Revealing In Silico that Bacteria’s Outer Membrane Proteins may Help our Bodies Replicate and Carry Severe Acute Respiratory Syndrome Coronavirus 2

Aktaş E., Özdemir Özgentürk N.

Bioinformatics and Biology Insights, vol.16, pp.1-7, 2022 (ESCI) identifier identifier identifier

  • Publication Type: Article / Article
  • Volume: 16
  • Publication Date: 2022
  • Doi Number: 10.1177/11779322221116320
  • Journal Name: Bioinformatics and Biology Insights
  • Journal Indexes: Emerging Sources Citation Index (ESCI), Scopus, Academic Search Premier, Biotechnology Research Abstracts, CAB Abstracts, EMBASE, Veterinary Science Database, Directory of Open Access Journals
  • Page Numbers: pp.1-7
  • Keywords: Spike-ACE2 interaction, virus-bacteria interaction, COVID-19, SARS-CoV-2, bioinformatic
  • Yıldız Technical University Affiliated: Yes


Some studies in the literature show that viruses can affect bacteria directly or indirectly, and viruses use their own specific ways to do these interactions. Furthermore, it is said that bacteria are prone to attachment mammalian cells during a viral illness using their surface proteins that bind to host extracellular matrix proteins such as fibronectin, fibrinogen, vitronectin, and elastin.

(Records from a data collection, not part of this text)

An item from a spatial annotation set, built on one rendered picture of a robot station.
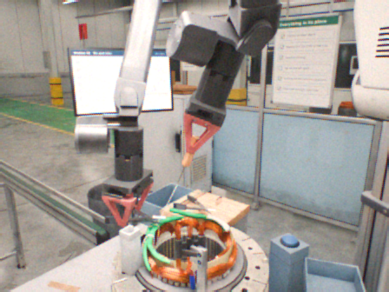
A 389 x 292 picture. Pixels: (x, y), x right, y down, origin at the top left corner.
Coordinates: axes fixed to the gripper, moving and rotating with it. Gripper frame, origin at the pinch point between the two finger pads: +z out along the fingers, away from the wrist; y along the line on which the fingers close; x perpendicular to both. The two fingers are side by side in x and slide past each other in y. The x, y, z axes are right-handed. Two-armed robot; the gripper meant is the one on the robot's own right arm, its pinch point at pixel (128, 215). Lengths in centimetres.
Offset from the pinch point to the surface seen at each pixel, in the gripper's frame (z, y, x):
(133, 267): 5.4, 8.2, 5.4
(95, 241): 49, -49, -44
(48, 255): 127, -112, -136
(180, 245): -5.5, 13.1, 16.1
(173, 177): 87, -215, -69
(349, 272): 9.4, -11.6, 47.0
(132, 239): -0.5, 8.0, 5.1
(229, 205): 9.8, -32.0, 16.8
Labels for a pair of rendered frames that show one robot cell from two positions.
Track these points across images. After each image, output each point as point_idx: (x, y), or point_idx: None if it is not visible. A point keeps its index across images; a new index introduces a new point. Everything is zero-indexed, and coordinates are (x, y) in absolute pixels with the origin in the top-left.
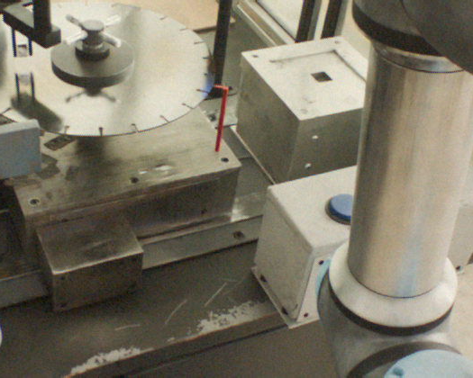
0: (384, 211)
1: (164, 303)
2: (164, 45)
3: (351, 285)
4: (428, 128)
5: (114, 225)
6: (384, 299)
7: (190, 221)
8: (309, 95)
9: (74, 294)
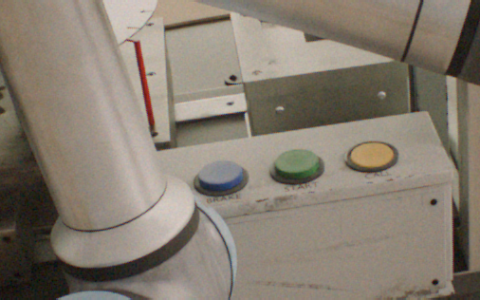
0: (18, 111)
1: (46, 298)
2: (108, 1)
3: (58, 222)
4: None
5: (3, 202)
6: (72, 234)
7: None
8: (282, 56)
9: None

A recent study identified the cooperation between bacteria and severe acute respiratory syndrome coronavirus 2 (SARS-CoV-2) in silico, in vitro, and in vivo. Like this study, we hypothesized that more bacteria protein might help SARS-CoV-2 transport and attach to angiotensin-converting enzyme 2 (ACE2). The bacteria’s outer membrane proteins (OMPs) we chose were not random; they had to be on the outer surface of the bacteria because these proteins on the outer surface should have a high probability of interacting with both the spike protein and ACE2. We obtained by using bioinformatics tools that there may be binding between both ACE2 and spike protein of these bacteria’s OMPs. Protein-protein interaction results also supported our hypothesis. Therefore, based on our predicted results, these bacteria OMPs may help SARS-CoV-2 move in our body, and both find and attach to ACE2. It is expected that these inferences obtained from the bioinformatics results may play a role in the SARS-CoV-2 virus reaching host cells. Thus, it may bring a different perspective to studies on how the virus can infect host cells.